Litestream

Replicating to Amazon S3

This guide will show you how to use Amazon S3 as a database replica path for Litestream. You will need an Amazon AWS account to complete this guide.

Setup

Create an IAM user

You will need to set up a user with programmatic access to work with Amazon S3. From the AWS Console, go to the IAM service. Next, click Users from the left-hand navigation and then click the Add User button.

Enter a name for your user and make sure to enable Programmatic Access. Then click the Next button.

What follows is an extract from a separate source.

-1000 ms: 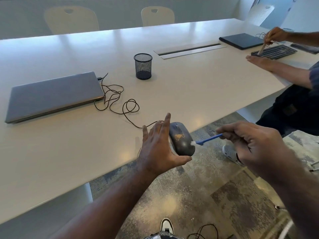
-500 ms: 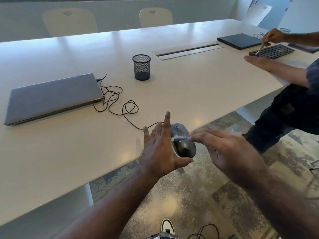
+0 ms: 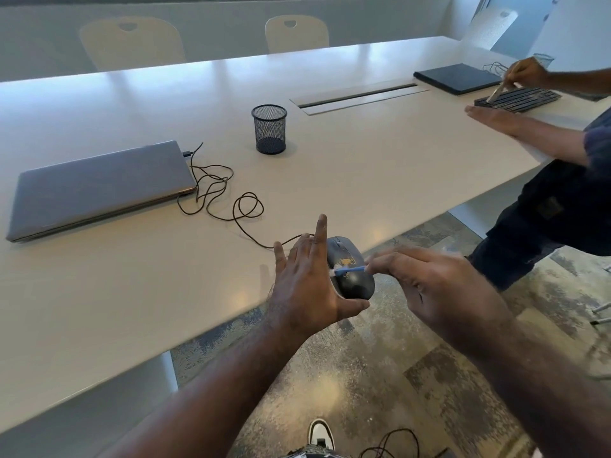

Screenshot of creating an IAM user

On the permissions screen, click on “Attach existing policies directly”, then search for “S3” and choose AmazonS3FullAccess. You can also specify a more restrictive policy as described later in this guide.

Screenshot of attaching policy to IAM user

Then click the Next button twice and then click the Create user button. This will create the user and display credentials for programmatic access. You will need to save the “Access key ID” and “Secret access key” for later use in this guide.

Screenshot of AWS credentials for created user

Create a bucket

Once you have a user created, go to the S3 service in the AWS Console. Click the “Create bucket” button.

You’ll need to choose a globally unique bucket name and choose a region to store the bucket data.

Screenshot of AWS S3 create bucket UI

Then click the “Create bucket” button at the bottom of the screen. Your bucket has now been created.

Usage

Command line usage

You can replicate to S3 from the command line by setting environment variables with the credentials you obtained after creating your IAM user:

export AWS_ACCESS_KEY_ID=AKIAxxxxxxxxxxxxxxxx
export AWS_SECRET_ACCESS_KEY=xxxxxxxxxxxxxxxxxxxxxxxxxxxxxx/xxxxxxxxx

Then you can specify your bucket as a replica URL on the command line. For example, you can replicate a database to your bucket with the following command.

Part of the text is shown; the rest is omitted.